Problem details. From first line to last, copy the listing exactly and omit its pictures.
== Segment start ==
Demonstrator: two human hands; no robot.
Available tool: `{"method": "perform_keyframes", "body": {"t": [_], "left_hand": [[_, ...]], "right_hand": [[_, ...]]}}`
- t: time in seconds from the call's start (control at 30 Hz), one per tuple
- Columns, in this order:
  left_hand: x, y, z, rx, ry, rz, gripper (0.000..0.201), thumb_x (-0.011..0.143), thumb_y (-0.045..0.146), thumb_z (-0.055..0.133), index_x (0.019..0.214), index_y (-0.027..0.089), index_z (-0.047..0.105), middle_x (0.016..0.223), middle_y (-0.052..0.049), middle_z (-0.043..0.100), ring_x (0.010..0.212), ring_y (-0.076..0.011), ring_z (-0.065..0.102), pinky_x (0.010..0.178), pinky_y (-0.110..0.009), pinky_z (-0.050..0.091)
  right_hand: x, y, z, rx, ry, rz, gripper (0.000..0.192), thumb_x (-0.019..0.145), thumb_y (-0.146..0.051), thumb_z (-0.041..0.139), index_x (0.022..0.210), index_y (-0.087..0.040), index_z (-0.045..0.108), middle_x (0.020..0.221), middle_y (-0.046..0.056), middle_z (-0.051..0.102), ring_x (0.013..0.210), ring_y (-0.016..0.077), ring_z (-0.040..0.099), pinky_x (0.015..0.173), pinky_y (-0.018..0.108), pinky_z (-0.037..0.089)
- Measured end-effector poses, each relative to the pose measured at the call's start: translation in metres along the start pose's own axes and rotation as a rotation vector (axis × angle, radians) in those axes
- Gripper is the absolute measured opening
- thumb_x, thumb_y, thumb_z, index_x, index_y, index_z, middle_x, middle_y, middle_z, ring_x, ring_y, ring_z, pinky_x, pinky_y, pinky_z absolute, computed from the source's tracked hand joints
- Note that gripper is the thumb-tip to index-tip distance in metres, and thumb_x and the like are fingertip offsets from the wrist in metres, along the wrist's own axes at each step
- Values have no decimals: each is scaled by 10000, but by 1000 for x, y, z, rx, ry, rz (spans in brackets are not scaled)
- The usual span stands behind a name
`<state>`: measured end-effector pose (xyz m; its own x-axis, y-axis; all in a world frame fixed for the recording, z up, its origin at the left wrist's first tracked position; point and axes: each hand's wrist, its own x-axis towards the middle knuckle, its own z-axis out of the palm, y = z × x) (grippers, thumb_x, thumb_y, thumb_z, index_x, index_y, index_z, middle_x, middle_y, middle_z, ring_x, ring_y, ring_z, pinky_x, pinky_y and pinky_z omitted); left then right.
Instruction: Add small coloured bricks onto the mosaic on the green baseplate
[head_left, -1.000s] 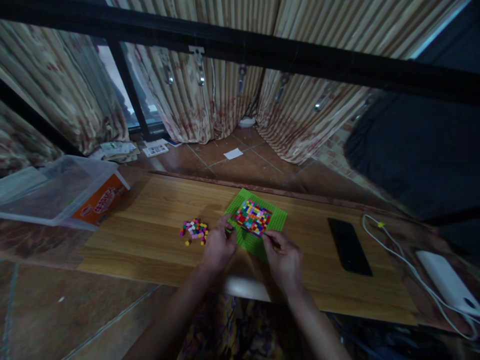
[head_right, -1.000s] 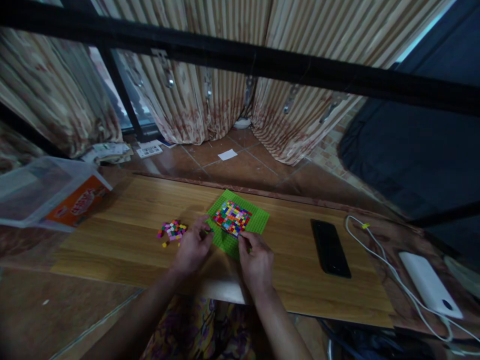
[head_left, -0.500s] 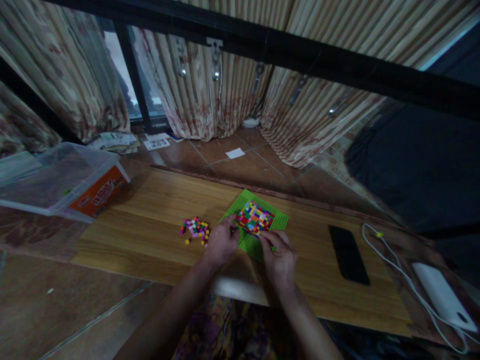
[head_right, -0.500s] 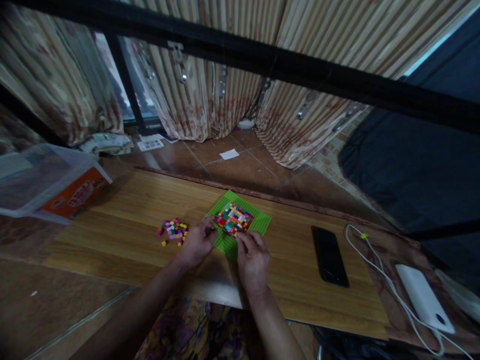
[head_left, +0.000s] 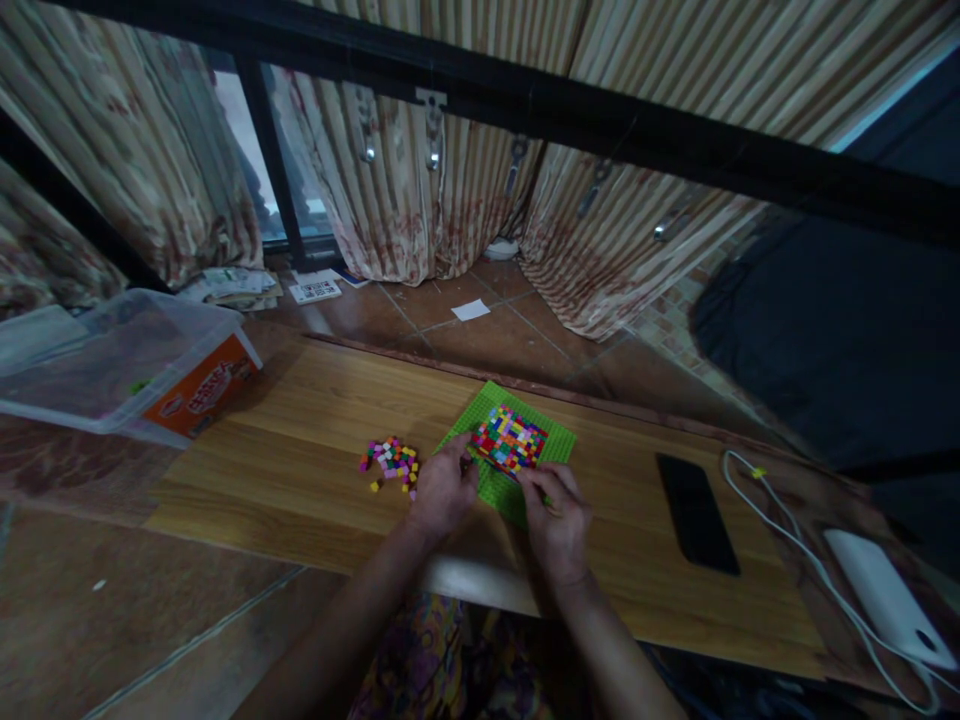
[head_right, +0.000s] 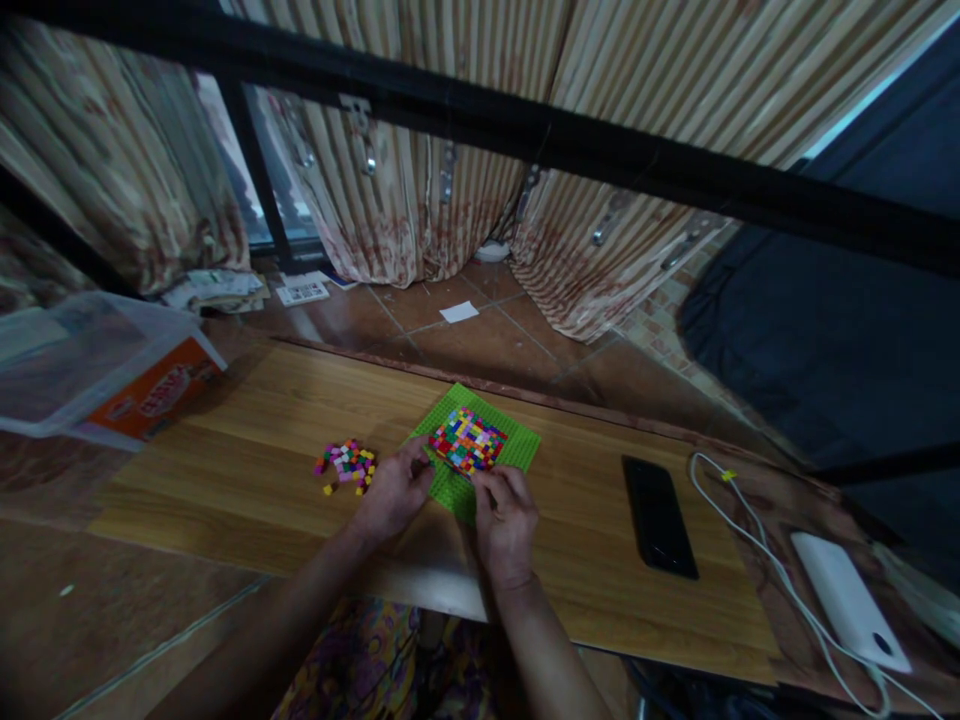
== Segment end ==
Answer to this task.
Demonstrator: two human hands; no robot.
Available tool: `{"method": "perform_keyframes", "body": {"t": [_], "left_hand": [[_, ...]], "right_hand": [[_, ...]]}}`
- t: time in seconds from the call's start (control at 30 Hz), one per tuple
- Columns, in this order:
  left_hand: x, y, z, rx, ry, rz, gripper (0.000..0.201), thumb_x (-0.011..0.143), thumb_y (-0.045..0.146), thumb_z (-0.055..0.133), index_x (0.019..0.214), index_y (-0.027..0.089), index_z (-0.047..0.105), middle_x (0.016..0.223), middle_y (-0.052..0.049), middle_z (-0.043..0.100), ring_x (0.010..0.212), ring_y (-0.076..0.011), ring_z (-0.065..0.102), pinky_x (0.010..0.178), pinky_y (-0.110..0.009), pinky_z (-0.050..0.091)
  right_hand: x, y, z, rx, ry, rz, gripper (0.000..0.192), thumb_x (-0.019..0.145), thumb_y (-0.146..0.051), thumb_z (-0.041..0.139), index_x (0.022..0.210), index_y (-0.087..0.040), index_z (-0.045..0.108), middle_x (0.020..0.221), middle_y (-0.046..0.056), middle_z (-0.051..0.102), ring_x (0.013..0.210), ring_y (-0.016..0.077), ring_z (-0.040..0.099), pinky_x (0.015..0.173), pinky_y (-0.018..0.108), pinky_z (-0.037..0.089)
- Measured end-effector poses, each relative to the pose measured at the call's start: translation in metres along the start pose's own axes and rotation as a rotation vector (axis × angle, radians) in those axes
- Gripper is the absolute measured opening
- thumb_x, thumb_y, thumb_z, index_x, index_y, index_z, middle_x, middle_y, middle_z, ring_x, ring_y, ring_z, pinky_x, pinky_y, pinky_z absolute, computed from the source's tracked hand joints
- Note that gripper is the thumb-tip to index-tip distance in metres, and thumb_x and the like are fingertip offsets from the wrist in metres, along the wrist's own axes at each step
- Values have no decimals: each is scaled by 10000, but by 1000 for x, y, z, rx, ry, rz (spans in brackets are not scaled)
- The usual span stands behind a name
`<state>`: measured end-effector pose (xyz m; its own x-axis, y-axis; all in a world frame fixed for the recording, z up, its origin at the left wrist's first tracked position; point and axes: each hand's wrist, its own x-axis towards the middle knuckle, its own z-axis out of the palm, y = z × x) (grippers, thumb_x, thumb_y, thumb_z, index_x, index_y, index_z, middle_x, middle_y, middle_z, ring_x, ring_y, ring_z, pinky_x, pinky_y and pinky_z omitted); left then right.
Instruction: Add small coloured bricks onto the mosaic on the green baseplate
[head_left, -1.000s] 
[head_right, -1.000s] 
[head_left, -0.500s] 
[head_right, -0.500s] 
[head_left, +0.000s] 
[head_right, +0.000s] 

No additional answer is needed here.